The jihadists, of whom Osama bin Laden was a star, were known as freedom fighters. These ‘holy warriors’ committed many atrocities that were conveniently overlooked at the time. Indeed, Pakistan Army’s ISI ran the war in Afghanistan for the West and nurtured those who are no longer under its control.


When the defeated Soviet Army pulled out in 1988, thousands of trained jihadists turned their guns on targets in Afghanistan, Pakistan and Kashmir. A Pakistan backed the Afghan Taliban who began their reign of terror across Afghanistan, lasting until they were toppled in the aftermath of 9/11 and then finding refuge in Balochistan.
Since then, they have used the province as a platform for attacks against Afghan and US-led coalition forces. This is an open secret.


One of the many groups that has created mayhem in Afghanistan is the Haqqani network. Based in Pakistan’s tribal areas, these terrorists have been largely exempt from attacks by Pakistani security forces. The unstated excuse, again an open secret, is: they do not pose a threat to Pakistan, so why provoke them? Groups active in Jammu and Kashmir are similarly shielded.


For long years, Pakistan has promoted ‘good’ Taliban versus ‘bad’ Taliban, something the gullible West swallowed because it served their interest of perpetuating themselves in Afghanistan. The result has been the US’ involvement in the longest military conflict abroad.
Invoking the ‘good versus bad terrorists’ doctrine has led Pakistan inexorably into the present situation, entirely of its own making, wherein it has to deal with its own Frankestein.


Assuming Afghanistan has permitted, or is unable to control, defeat and deport a number of anti-Pakistan jihadist groups to operate from its soil, to be fair, they do not control large swathes of the Pakistani territory along the border the way the Afghan Taliban do with the help of Pakistan’s ISI.

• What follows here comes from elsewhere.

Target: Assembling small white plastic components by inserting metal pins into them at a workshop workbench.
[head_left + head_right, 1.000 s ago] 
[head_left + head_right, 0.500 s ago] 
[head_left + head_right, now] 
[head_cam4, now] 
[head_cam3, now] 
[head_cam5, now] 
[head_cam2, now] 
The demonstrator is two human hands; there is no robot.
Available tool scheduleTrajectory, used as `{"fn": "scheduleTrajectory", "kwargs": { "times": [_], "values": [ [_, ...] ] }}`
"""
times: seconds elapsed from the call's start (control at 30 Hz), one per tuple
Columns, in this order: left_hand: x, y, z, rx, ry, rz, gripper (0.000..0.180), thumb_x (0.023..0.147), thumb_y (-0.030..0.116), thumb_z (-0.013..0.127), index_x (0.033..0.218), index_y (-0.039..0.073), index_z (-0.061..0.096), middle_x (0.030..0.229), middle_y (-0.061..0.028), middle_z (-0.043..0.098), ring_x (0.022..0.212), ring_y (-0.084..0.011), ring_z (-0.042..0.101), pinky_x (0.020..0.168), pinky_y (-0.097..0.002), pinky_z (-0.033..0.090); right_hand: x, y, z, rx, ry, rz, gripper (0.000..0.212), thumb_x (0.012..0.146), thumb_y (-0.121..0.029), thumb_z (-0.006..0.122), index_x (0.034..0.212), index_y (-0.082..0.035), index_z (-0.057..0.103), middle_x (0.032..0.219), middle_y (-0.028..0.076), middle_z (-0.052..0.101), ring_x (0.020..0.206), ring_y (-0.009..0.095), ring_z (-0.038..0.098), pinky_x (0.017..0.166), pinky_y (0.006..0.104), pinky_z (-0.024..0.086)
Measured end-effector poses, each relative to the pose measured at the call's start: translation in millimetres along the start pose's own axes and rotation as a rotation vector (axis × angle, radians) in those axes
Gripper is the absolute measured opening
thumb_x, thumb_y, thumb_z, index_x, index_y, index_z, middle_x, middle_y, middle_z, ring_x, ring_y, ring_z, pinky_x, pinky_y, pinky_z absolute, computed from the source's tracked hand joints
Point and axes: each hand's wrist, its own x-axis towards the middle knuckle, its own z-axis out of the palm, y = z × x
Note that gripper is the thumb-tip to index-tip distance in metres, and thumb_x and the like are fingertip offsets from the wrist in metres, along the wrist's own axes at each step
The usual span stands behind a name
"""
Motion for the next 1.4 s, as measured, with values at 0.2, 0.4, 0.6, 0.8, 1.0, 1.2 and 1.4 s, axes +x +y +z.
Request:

Indeed, Pakistan was unable to tame its own militants in its tribal areas until the security establishment got serious, launched Zarb-e-Azb, and cleared Fata of the hydra-headed monsters it had itself created.


Husain avers: “The basic problem lies in Pakistan, where three generations of generals have been trained to see the world through Kashmir-tinted glasses. The obsession with the perceived threat from India has blinded them to other security concerns. After having seen the difficulty of crushing rural-based jihadists in ungoverned areas where they have safe havens, they have still been unable to draw the obvious conclusion.”


Any effort to mend relations with the neibhbours and gain a semblance of credibility with the world cannot succeed by allowing the Afghan Taliban and the Haqqani network sanctuary in Pakistan.


This story / narrative is so obvious that it should have been clear to most Pakistanis. But successive governments have fed a flawed narrative to them. They have denied whatever the world at large finds out and comments adversely. India is touted as an enemy country to the people. Any criticism from the West is seen as coming from “Christians and Jews” and a ‘conspiracy’ against Pakistan. Pakistan perennially remains in denial mode.


The basic truth that Pakistan denies is that there are no good terrorists and bad ones. It has used terrorists for self serving purposes. Pakistan is loath to accept that by adding religion into any war, things can only get worse. As a result, nobody wants even to visit a country where jihadists kill innocent people. The latest example is refusal of three British cricketers who played in the UAE, but refused to be in Lahore for the match’s finals.
Moral of the story is that terrorism at the end of the day starts biting the hands that feed it. Even if it doesn’t bite its very perceptual presence deters everything and negates everything that is cherished.


The world has moved ahead too far. For Pakistan, sticking to such vicious policy tools will no more pay back but on the contrary will exact heavy price.